=== Begin Enclosure ===

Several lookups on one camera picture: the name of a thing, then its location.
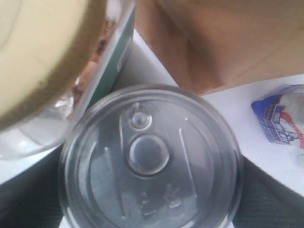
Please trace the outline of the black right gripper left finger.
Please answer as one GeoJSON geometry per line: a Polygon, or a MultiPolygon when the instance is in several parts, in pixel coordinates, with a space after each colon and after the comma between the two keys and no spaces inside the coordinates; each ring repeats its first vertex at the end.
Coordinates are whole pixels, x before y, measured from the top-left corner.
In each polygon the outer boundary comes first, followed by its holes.
{"type": "Polygon", "coordinates": [[[2,228],[58,228],[63,212],[58,196],[56,149],[0,186],[2,228]]]}

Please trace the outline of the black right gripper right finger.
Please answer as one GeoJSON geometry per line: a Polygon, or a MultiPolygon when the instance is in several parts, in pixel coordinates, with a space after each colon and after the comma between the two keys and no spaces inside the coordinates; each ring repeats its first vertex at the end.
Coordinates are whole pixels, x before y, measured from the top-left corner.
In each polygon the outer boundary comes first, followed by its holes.
{"type": "Polygon", "coordinates": [[[236,228],[302,228],[304,198],[244,158],[244,188],[236,228]]]}

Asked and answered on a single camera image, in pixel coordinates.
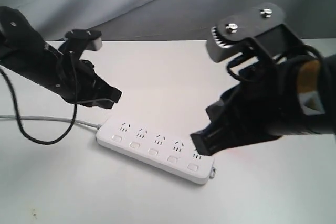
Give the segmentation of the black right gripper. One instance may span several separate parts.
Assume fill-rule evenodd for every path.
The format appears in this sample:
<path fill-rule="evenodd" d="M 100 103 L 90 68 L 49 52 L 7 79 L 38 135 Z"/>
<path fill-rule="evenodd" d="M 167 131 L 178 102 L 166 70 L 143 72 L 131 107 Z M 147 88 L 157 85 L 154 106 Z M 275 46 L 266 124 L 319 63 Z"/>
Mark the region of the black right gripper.
<path fill-rule="evenodd" d="M 239 81 L 206 108 L 211 123 L 190 135 L 200 155 L 301 135 L 302 113 L 296 94 L 301 61 L 265 66 L 256 62 L 238 73 L 230 62 L 228 73 Z"/>

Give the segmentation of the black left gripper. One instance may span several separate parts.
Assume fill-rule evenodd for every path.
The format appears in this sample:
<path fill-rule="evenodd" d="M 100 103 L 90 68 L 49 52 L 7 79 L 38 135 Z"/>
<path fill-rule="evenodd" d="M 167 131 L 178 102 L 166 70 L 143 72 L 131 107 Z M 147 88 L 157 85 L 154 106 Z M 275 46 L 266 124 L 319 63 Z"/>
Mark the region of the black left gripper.
<path fill-rule="evenodd" d="M 118 88 L 96 75 L 94 65 L 88 60 L 58 60 L 56 74 L 60 85 L 56 93 L 68 103 L 77 99 L 79 105 L 88 108 L 111 109 L 122 96 Z"/>

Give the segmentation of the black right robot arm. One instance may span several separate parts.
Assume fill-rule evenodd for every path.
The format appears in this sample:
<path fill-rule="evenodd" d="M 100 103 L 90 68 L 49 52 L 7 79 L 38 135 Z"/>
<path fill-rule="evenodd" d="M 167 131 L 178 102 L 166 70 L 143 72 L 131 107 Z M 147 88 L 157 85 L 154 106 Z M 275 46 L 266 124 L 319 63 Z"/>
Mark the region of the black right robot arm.
<path fill-rule="evenodd" d="M 191 134 L 199 154 L 335 133 L 335 55 L 299 56 L 279 66 L 278 80 L 240 83 L 206 108 L 210 124 Z"/>

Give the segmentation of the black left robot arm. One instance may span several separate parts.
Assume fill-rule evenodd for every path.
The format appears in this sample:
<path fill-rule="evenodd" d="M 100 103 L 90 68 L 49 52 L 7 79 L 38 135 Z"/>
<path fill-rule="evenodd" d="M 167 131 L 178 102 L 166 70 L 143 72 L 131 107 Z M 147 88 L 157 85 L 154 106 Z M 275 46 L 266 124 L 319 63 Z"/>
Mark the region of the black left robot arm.
<path fill-rule="evenodd" d="M 65 102 L 111 109 L 122 91 L 109 85 L 83 60 L 102 47 L 98 30 L 73 29 L 54 48 L 17 9 L 1 7 L 1 66 L 59 95 Z"/>

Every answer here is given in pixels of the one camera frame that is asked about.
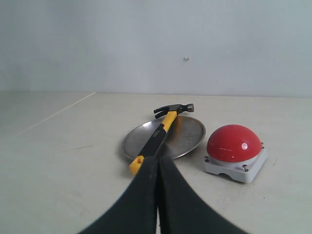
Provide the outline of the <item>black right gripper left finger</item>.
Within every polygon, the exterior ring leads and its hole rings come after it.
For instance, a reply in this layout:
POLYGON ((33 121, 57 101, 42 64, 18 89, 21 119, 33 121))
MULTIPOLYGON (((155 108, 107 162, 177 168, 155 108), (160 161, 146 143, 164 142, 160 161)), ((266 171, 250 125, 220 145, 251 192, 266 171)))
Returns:
POLYGON ((145 158, 125 192, 82 234, 154 234, 157 223, 158 160, 145 158))

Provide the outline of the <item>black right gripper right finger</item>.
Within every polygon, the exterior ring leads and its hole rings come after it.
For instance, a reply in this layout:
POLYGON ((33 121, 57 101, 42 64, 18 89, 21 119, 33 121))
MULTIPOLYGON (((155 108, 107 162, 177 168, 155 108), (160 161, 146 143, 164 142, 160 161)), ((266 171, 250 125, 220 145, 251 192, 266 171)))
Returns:
POLYGON ((162 234, 245 234, 205 203, 172 159, 158 159, 157 205, 162 234))

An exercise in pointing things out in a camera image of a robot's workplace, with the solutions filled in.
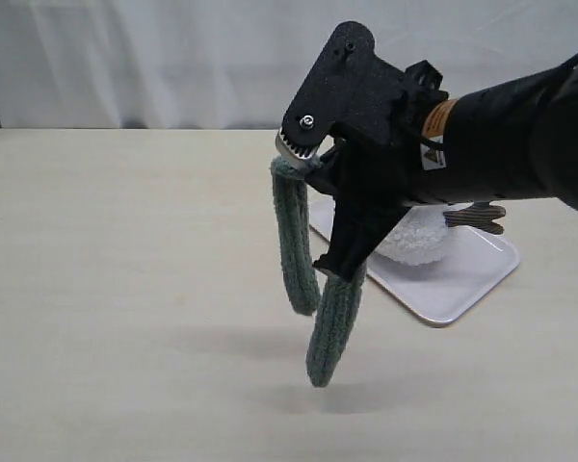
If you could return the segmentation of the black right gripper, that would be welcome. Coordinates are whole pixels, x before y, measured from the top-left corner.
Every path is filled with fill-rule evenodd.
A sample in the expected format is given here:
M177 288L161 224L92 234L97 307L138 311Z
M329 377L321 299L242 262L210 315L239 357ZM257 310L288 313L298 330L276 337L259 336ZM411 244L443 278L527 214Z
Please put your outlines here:
M349 282L409 206L432 203L411 181L424 171L424 126L445 98L343 98L334 101L342 140L312 172L312 188L334 201L328 251L316 270Z

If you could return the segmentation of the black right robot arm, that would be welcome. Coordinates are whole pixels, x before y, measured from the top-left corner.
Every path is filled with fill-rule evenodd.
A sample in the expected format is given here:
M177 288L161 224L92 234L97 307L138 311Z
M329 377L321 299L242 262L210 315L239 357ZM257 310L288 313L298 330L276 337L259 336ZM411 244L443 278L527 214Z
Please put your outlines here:
M438 135L347 141L330 178L331 241L314 266L346 281L414 206L555 197L578 211L578 53L453 101Z

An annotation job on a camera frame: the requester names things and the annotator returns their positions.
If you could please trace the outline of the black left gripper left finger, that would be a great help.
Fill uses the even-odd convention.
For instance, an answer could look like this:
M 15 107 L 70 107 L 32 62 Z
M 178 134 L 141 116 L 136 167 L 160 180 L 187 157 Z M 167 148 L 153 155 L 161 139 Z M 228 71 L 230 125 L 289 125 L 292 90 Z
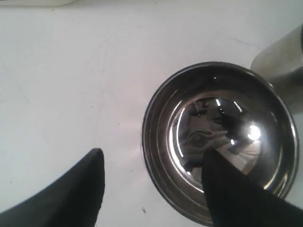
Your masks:
M 45 189 L 2 212 L 2 227 L 93 227 L 105 191 L 103 151 L 94 148 Z

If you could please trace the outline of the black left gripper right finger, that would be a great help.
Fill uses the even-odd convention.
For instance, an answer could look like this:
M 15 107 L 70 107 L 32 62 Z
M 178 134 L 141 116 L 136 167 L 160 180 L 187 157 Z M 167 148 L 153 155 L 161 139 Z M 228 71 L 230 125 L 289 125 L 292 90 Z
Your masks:
M 264 190 L 216 150 L 202 161 L 205 199 L 215 227 L 301 227 L 302 209 Z

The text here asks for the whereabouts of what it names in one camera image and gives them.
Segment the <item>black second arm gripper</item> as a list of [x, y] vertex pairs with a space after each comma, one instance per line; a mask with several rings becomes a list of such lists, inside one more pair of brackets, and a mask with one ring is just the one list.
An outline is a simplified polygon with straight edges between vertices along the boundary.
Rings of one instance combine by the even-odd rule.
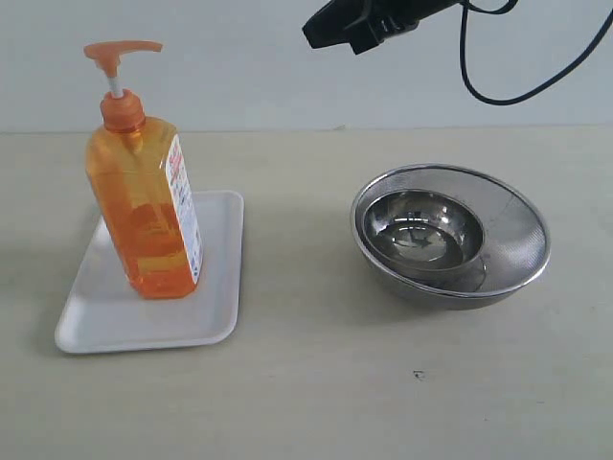
[[387, 38], [414, 31], [422, 19], [457, 4], [455, 0], [328, 1], [302, 31], [312, 49], [349, 44], [360, 55]]

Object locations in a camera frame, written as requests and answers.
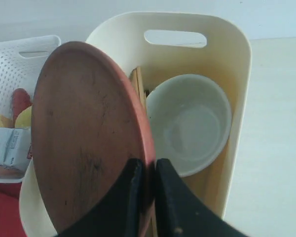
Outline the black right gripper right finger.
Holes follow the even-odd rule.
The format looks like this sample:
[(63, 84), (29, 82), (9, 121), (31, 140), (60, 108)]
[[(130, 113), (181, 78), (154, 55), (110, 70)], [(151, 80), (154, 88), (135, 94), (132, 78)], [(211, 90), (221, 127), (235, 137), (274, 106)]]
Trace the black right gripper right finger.
[(156, 162), (155, 215), (159, 237), (244, 237), (202, 203), (168, 159)]

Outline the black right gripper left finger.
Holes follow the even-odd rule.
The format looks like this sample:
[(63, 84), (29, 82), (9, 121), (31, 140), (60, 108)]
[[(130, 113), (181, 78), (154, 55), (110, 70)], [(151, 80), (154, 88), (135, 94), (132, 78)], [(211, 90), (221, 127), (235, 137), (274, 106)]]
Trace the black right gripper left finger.
[(137, 237), (142, 204), (142, 161), (131, 158), (107, 194), (59, 237)]

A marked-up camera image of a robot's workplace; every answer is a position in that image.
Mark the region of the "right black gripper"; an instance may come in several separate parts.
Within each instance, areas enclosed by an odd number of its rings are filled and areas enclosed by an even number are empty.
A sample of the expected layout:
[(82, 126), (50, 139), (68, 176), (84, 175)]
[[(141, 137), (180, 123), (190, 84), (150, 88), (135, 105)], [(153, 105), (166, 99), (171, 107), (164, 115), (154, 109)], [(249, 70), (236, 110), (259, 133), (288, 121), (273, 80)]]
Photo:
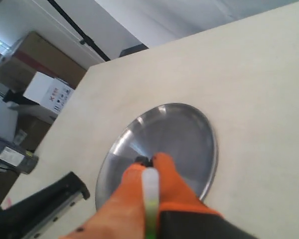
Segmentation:
[[(145, 209), (142, 172), (134, 163), (124, 172), (110, 199), (83, 225), (64, 239), (143, 239)], [(90, 198), (85, 183), (69, 172), (50, 186), (22, 201), (2, 209), (0, 239), (38, 239), (81, 199)]]

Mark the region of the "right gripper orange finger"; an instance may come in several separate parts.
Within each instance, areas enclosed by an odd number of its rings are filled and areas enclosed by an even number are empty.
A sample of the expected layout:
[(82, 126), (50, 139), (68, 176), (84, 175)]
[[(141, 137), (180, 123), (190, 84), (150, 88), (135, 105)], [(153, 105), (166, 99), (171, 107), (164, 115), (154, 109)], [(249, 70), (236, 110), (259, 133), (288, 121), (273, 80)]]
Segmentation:
[(219, 231), (213, 225), (221, 215), (207, 207), (185, 183), (171, 156), (157, 153), (153, 166), (159, 172), (160, 239), (215, 239)]

=== End Enclosure ===

[What to produce]
Only a number belongs in the answer: the number of lines in the preceding data that hold "corner".

[Task solution]
4